Work request> Below are records with pictures in them. Output exactly the lines from the one with "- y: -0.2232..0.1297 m" through the one with "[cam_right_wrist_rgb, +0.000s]", both included, and leave every picture out; give only those lines.

The data>
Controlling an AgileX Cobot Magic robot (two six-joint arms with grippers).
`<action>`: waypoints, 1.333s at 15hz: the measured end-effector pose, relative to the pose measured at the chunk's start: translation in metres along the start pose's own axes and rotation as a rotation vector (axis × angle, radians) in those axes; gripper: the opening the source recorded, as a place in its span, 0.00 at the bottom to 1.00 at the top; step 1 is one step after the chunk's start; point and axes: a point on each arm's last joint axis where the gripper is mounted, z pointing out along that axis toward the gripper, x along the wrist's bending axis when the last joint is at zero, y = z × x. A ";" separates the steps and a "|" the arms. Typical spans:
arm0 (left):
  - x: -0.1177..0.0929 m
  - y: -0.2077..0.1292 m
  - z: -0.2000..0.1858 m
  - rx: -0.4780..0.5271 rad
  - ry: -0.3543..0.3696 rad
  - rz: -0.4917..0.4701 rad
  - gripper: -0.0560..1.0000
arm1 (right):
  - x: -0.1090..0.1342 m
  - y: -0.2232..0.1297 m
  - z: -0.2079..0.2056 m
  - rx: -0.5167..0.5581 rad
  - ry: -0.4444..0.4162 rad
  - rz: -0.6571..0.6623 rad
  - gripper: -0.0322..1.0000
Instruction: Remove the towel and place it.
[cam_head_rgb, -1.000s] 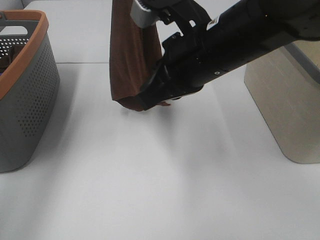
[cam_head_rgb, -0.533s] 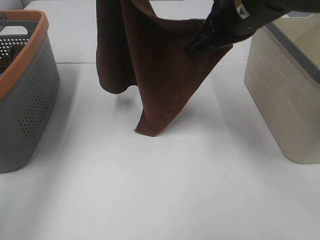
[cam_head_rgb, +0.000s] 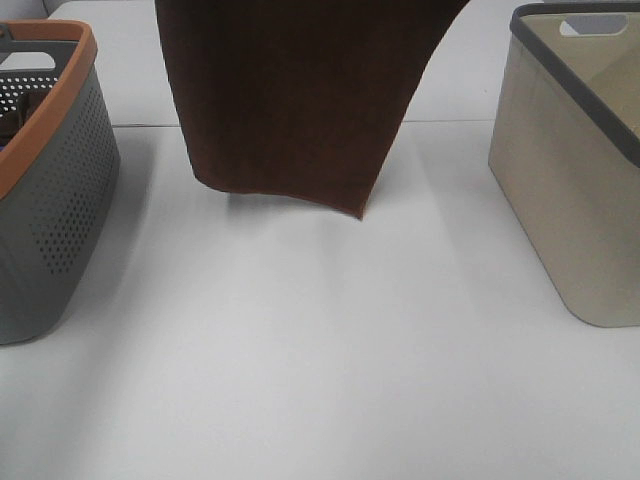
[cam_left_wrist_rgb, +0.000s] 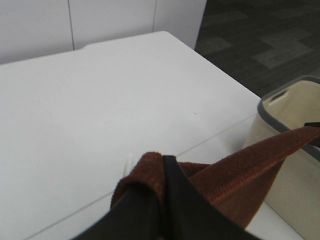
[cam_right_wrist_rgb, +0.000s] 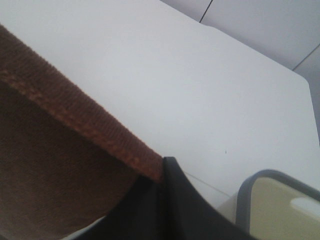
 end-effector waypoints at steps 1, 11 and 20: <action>0.006 0.000 0.006 -0.035 0.039 0.003 0.05 | -0.002 0.005 0.012 -0.018 -0.004 -0.004 0.03; 0.036 -0.063 0.077 0.071 0.127 0.024 0.05 | -0.025 0.004 0.062 0.109 -0.054 0.179 0.03; 0.021 -0.119 0.051 0.781 0.020 -0.085 0.05 | 0.013 -0.050 0.044 0.683 0.263 0.288 0.03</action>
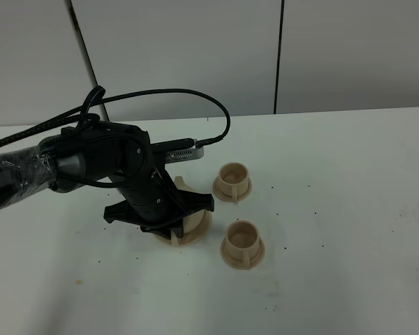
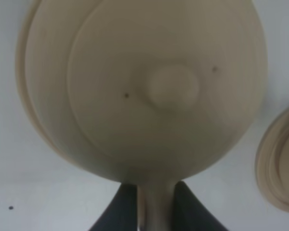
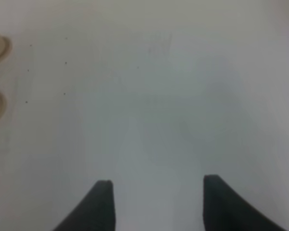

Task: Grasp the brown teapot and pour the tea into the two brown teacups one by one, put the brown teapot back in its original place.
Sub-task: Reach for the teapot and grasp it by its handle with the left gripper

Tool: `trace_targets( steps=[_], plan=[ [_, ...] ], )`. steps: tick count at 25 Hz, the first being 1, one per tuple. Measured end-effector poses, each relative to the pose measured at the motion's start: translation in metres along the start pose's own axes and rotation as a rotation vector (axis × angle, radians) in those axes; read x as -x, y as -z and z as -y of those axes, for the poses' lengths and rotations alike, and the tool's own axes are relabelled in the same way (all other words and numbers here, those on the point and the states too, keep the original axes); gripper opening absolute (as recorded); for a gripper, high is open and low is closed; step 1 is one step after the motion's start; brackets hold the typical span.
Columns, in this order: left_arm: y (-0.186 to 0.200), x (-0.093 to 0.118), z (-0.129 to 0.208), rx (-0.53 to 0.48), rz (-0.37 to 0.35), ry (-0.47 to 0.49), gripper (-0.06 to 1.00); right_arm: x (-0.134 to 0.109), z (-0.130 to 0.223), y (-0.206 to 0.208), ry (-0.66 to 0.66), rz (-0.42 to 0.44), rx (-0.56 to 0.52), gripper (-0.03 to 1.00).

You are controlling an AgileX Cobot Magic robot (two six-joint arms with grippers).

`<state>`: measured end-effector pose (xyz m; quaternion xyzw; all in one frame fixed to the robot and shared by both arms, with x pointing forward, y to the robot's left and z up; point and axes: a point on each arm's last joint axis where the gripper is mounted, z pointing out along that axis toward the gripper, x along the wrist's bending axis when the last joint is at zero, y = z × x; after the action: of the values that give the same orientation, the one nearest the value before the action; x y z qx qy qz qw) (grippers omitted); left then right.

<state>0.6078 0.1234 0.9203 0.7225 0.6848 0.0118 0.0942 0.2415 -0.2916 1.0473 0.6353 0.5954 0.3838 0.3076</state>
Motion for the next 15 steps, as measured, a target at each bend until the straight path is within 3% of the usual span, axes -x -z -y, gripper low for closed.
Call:
trace_targets(
  steps=[15],
  plan=[
    [-0.0017, 0.0009, -0.0027, 0.027, 0.01, 0.0, 0.17, 0.0, 0.0, 0.0, 0.0, 0.0, 0.0, 0.41]
  ],
)
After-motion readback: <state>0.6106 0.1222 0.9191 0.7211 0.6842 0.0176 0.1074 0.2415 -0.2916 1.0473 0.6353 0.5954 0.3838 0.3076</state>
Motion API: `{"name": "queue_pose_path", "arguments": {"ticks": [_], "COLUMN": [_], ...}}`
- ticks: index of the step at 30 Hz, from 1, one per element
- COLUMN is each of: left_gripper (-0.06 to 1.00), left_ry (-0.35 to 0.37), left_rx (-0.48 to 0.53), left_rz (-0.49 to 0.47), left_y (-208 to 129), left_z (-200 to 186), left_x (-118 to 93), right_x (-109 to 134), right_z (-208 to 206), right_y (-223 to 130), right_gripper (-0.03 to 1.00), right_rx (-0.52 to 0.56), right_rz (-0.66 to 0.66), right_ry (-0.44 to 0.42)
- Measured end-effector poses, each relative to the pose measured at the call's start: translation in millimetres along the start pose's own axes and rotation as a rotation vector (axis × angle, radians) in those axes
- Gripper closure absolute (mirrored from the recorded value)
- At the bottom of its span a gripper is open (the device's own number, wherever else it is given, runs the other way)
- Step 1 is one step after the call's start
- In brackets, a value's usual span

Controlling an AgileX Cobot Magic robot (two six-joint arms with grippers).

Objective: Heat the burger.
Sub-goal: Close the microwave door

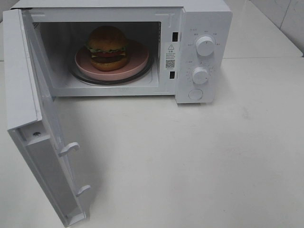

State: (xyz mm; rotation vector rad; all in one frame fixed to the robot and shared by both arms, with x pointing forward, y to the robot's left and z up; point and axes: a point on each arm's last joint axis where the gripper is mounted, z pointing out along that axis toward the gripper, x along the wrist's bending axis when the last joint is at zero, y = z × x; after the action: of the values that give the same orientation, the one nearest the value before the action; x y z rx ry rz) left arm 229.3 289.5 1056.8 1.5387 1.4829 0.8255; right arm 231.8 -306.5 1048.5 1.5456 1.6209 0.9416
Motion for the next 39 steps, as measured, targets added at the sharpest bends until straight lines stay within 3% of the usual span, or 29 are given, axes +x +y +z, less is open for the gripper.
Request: {"name": "queue_pose_path", "arguments": {"ticks": [6,14,16,17,19,20,22,23,24,25,26,31,33,39], "left_gripper": [0.00,0.21,0.33,0.33,0.50,0.50,0.71,0.71,0.84,0.84,0.93,0.94,0.94,0.94], "left_ry": [0.003,0.015,0.022,0.022,0.027,0.027,0.033,0.033,0.037,0.037,0.039,0.048,0.063,0.088], "left_rx": [-0.047,-0.005,0.028,0.028,0.061,0.061,0.095,0.095,0.112,0.112,0.111,0.064,-0.005,-0.042], "left_rz": [-0.026,-0.039,-0.046,-0.046,-0.055,-0.055,-0.063,-0.063,-0.065,-0.065,-0.047,0.015,0.044,0.037], "left_y": [5,23,31,31,38,38,44,44,48,48,53,62,65,55], "left_z": [-2,14,27,27,40,40,54,54,63,63,71,88,109,132], "left_x": [0,3,4,4,6,6,8,8,10,10,11,14,18,24], "right_x": [0,0,0,0,0,0,0,0,0,0,0,0,0,0], "right_z": [0,0,0,0,0,0,0,0,0,0,0,0,0,0], "right_y": [0,0,0,0,0,0,0,0,0,0,0,0,0,0], "right_gripper": [0.21,0.21,0.21,0.21,0.21,0.21,0.21,0.21,0.21,0.21,0.21,0.21,0.21,0.21], "right_rx": [0.000,0.000,-0.001,-0.001,-0.001,-0.001,-0.001,-0.001,-0.001,-0.001,-0.001,-0.001,-0.001,-0.001], "right_rz": [0.000,0.000,0.000,0.000,0.000,0.000,0.000,0.000,0.000,0.000,0.000,0.000,0.000,0.000], "right_ry": [0.000,0.000,0.000,0.000,0.000,0.000,0.000,0.000,0.000,0.000,0.000,0.000,0.000,0.000]}}
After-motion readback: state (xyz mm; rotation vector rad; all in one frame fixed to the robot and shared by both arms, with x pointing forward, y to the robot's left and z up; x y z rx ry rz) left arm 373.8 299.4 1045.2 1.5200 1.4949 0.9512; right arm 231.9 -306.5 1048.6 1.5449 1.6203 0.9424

Solution to the exercise>
  - y: -0.2232..0.1297 m
  - z: -0.2079..0.2056 m
  - rx: -0.5167..0.5581 rad
  - ry: -0.4444..0.4162 rad
  - rz: -0.6571..0.6623 rad
  - gripper: -0.0322..1.0000
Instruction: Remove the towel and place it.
[cam_head_rgb, -1.000s] 
[cam_head_rgb, -0.533s] 
[cam_head_rgb, +0.000s] 
[cam_left_wrist_rgb, +0.000s] 
[cam_right_wrist_rgb, +0.000s] 

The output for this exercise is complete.